#### The task
The entries that follow include a run beginning at the line with "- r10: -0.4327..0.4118" and ending at the line with "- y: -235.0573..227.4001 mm"; restate that run word for word and leave the rest out.

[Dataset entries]
↓

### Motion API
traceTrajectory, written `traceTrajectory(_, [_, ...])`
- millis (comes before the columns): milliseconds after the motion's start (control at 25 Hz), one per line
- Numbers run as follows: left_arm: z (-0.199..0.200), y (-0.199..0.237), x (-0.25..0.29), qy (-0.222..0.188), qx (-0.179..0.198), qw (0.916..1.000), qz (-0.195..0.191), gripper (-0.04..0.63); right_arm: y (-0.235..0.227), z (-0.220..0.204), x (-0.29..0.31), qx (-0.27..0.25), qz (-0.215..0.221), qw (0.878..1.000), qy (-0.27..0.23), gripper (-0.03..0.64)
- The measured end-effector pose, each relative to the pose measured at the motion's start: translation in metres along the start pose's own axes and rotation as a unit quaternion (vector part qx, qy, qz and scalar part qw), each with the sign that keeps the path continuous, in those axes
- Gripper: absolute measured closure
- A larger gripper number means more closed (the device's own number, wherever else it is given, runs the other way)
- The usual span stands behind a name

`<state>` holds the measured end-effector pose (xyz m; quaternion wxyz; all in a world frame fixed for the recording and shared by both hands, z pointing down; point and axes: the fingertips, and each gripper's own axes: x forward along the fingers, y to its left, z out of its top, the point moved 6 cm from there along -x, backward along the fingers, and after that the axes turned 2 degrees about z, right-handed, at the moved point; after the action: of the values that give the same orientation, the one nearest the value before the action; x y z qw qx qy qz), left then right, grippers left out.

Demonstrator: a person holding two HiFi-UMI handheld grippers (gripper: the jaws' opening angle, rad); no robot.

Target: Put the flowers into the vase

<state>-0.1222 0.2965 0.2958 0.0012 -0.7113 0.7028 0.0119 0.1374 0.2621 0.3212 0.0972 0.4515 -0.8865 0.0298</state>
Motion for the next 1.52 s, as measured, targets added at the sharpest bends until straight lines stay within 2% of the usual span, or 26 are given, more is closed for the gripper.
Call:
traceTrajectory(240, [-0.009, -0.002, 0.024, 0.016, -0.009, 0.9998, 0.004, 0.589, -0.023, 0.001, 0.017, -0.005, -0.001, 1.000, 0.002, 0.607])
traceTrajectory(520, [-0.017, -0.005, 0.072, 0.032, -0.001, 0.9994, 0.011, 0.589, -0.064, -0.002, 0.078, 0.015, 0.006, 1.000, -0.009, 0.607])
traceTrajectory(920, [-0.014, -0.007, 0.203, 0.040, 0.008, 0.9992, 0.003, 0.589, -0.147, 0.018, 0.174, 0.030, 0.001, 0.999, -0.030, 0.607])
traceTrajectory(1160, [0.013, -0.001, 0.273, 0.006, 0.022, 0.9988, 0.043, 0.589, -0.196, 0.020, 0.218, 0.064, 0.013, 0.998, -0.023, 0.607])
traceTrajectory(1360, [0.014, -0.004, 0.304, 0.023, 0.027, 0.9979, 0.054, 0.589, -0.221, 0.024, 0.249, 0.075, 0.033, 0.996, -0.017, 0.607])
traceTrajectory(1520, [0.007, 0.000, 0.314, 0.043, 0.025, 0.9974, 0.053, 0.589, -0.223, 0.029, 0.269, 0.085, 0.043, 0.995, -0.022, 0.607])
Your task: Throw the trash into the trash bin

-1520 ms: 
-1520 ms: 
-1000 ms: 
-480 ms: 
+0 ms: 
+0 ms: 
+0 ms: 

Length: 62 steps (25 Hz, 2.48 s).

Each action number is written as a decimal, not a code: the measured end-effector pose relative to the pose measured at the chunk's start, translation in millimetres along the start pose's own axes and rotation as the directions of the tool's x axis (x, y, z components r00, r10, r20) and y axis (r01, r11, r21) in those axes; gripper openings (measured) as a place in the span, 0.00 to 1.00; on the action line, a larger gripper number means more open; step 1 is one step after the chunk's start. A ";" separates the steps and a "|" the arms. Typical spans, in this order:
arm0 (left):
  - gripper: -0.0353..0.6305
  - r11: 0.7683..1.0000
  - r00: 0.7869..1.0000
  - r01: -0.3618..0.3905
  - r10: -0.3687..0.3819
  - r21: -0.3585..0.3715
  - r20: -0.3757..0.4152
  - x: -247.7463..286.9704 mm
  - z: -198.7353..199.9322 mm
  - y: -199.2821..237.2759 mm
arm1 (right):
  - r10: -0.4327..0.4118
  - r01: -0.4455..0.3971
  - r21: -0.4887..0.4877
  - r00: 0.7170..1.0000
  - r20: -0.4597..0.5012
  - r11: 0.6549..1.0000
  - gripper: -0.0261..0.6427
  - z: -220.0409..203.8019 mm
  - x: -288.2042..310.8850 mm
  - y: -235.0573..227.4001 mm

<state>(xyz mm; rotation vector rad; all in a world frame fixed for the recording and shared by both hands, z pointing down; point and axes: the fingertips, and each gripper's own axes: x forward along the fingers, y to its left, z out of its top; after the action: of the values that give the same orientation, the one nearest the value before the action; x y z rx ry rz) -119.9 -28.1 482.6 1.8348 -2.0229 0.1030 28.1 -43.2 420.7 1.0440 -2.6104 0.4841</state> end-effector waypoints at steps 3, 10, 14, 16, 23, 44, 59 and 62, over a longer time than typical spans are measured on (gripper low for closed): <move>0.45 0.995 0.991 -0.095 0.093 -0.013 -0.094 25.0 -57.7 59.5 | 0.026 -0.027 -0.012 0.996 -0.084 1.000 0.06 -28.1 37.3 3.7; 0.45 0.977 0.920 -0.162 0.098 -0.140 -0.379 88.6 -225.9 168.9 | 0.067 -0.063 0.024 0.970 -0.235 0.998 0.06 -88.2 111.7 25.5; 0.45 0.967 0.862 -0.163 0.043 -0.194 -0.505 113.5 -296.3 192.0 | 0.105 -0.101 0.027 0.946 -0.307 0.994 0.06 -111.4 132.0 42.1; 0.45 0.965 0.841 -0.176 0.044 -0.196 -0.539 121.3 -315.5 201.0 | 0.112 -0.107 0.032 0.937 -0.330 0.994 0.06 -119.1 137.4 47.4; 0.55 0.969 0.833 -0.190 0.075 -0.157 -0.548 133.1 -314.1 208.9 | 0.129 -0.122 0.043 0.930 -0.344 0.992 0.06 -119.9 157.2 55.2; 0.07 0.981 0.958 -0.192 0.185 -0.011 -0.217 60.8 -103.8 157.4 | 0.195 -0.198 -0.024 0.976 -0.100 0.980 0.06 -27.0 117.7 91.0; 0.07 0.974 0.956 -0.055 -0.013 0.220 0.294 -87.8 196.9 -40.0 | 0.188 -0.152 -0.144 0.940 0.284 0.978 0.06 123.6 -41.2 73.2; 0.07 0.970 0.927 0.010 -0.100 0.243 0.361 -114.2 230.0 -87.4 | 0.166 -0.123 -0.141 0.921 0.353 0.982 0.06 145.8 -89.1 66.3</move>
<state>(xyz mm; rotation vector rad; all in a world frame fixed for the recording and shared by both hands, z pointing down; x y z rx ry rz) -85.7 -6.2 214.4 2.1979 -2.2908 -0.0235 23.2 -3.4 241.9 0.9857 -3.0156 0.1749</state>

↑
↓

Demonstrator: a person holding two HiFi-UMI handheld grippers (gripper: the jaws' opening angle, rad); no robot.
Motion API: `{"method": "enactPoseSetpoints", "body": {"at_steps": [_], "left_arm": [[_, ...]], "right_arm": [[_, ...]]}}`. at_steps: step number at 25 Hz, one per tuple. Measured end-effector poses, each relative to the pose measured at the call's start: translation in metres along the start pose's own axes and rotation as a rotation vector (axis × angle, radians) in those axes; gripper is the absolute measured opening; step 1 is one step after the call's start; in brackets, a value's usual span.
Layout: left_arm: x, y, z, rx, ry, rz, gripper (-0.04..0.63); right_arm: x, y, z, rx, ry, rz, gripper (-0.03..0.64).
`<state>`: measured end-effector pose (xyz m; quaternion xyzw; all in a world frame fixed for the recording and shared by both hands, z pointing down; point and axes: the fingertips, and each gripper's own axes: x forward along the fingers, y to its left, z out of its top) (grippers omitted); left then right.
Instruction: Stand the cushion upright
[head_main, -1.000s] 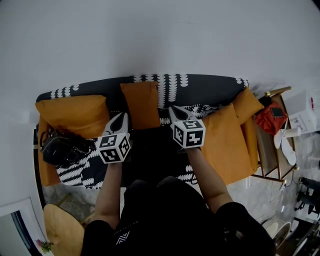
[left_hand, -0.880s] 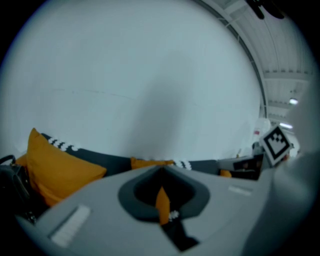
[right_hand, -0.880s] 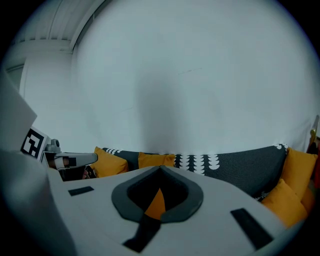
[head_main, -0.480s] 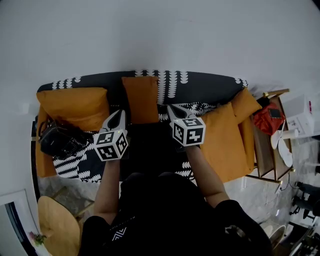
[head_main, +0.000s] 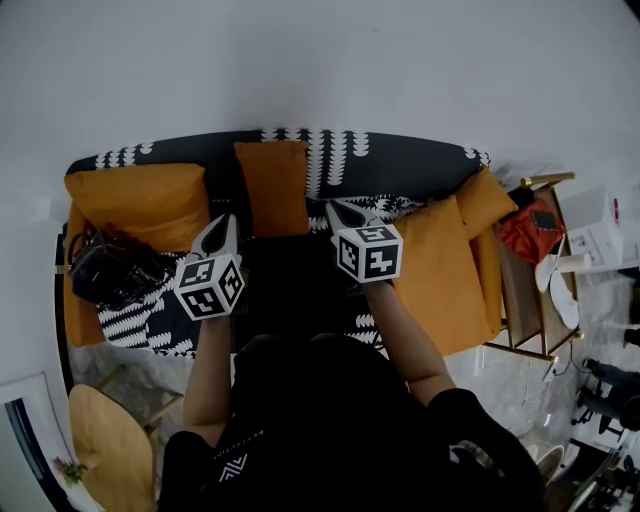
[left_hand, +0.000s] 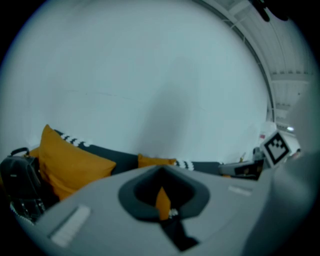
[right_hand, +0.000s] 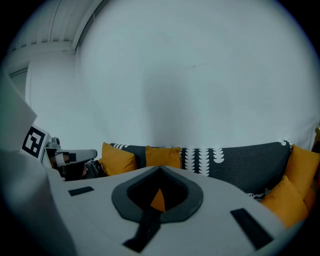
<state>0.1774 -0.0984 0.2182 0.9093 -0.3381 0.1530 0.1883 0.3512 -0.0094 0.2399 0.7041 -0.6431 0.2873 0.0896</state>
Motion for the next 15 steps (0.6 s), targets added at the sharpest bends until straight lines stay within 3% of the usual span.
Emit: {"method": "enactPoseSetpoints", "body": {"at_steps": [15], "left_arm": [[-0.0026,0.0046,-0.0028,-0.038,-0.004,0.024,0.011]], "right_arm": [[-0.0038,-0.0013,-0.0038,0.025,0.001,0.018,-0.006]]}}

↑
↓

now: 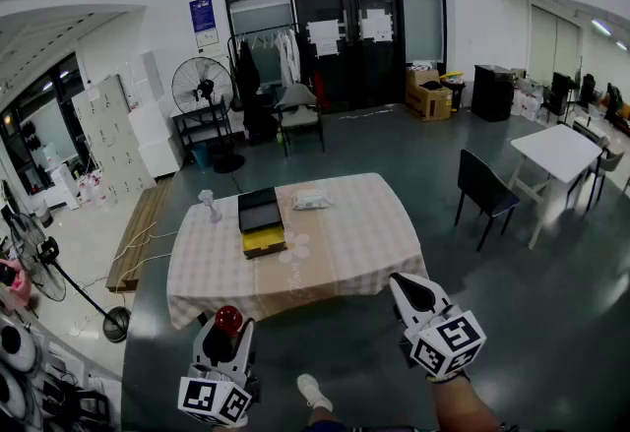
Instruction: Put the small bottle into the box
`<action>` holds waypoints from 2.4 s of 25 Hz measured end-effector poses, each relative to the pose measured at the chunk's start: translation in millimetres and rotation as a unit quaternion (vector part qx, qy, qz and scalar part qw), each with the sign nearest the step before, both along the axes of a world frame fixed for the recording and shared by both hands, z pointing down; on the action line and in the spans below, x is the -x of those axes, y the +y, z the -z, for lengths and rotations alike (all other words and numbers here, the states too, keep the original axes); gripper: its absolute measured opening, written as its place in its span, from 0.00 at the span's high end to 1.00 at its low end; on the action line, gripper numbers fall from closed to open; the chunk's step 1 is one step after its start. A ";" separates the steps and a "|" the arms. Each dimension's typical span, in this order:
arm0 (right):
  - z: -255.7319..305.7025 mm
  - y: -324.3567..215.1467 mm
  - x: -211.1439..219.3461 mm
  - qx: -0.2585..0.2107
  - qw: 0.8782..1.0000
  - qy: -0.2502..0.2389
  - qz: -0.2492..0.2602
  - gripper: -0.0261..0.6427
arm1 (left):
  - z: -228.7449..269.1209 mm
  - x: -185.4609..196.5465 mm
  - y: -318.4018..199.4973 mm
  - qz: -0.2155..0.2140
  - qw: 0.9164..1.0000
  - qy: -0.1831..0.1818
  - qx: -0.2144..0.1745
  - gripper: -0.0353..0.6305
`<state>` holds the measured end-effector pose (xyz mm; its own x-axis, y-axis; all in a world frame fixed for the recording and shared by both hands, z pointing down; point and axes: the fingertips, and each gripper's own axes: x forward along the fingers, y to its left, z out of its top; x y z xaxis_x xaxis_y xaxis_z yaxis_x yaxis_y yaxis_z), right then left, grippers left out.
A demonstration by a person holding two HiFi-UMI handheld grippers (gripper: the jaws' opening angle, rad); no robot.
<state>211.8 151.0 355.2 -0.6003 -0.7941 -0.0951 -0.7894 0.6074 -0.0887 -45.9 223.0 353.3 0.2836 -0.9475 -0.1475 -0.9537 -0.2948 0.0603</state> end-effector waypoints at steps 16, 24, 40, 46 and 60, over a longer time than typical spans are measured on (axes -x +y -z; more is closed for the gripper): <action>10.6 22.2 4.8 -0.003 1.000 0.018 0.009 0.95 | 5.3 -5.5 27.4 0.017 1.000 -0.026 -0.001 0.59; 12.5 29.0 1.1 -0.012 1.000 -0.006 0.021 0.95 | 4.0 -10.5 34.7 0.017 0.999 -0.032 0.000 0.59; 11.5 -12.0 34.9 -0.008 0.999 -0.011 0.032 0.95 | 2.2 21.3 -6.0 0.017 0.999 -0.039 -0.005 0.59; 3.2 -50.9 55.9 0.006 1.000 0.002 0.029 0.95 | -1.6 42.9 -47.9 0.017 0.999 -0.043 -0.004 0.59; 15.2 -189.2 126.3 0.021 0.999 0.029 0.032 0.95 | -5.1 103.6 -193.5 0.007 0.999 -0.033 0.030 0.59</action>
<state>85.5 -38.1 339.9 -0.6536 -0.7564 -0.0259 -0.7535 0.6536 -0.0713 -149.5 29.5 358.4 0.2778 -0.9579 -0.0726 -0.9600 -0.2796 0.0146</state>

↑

#### Written answer
  - r10: -0.4327..0.4118
  - r01: -0.4455..0.3971
  - r21: -0.4887..0.4877
  - r00: 0.7170..1.0000
  - r20: -0.4597..0.5012
  - r11: 0.6549..1.0000
  - gripper: -0.0261..0.6427
  - z: -220.0409..203.8019 mm
  - x: -288.2042..310.8850 mm
  - y: -235.0573..227.4001 mm

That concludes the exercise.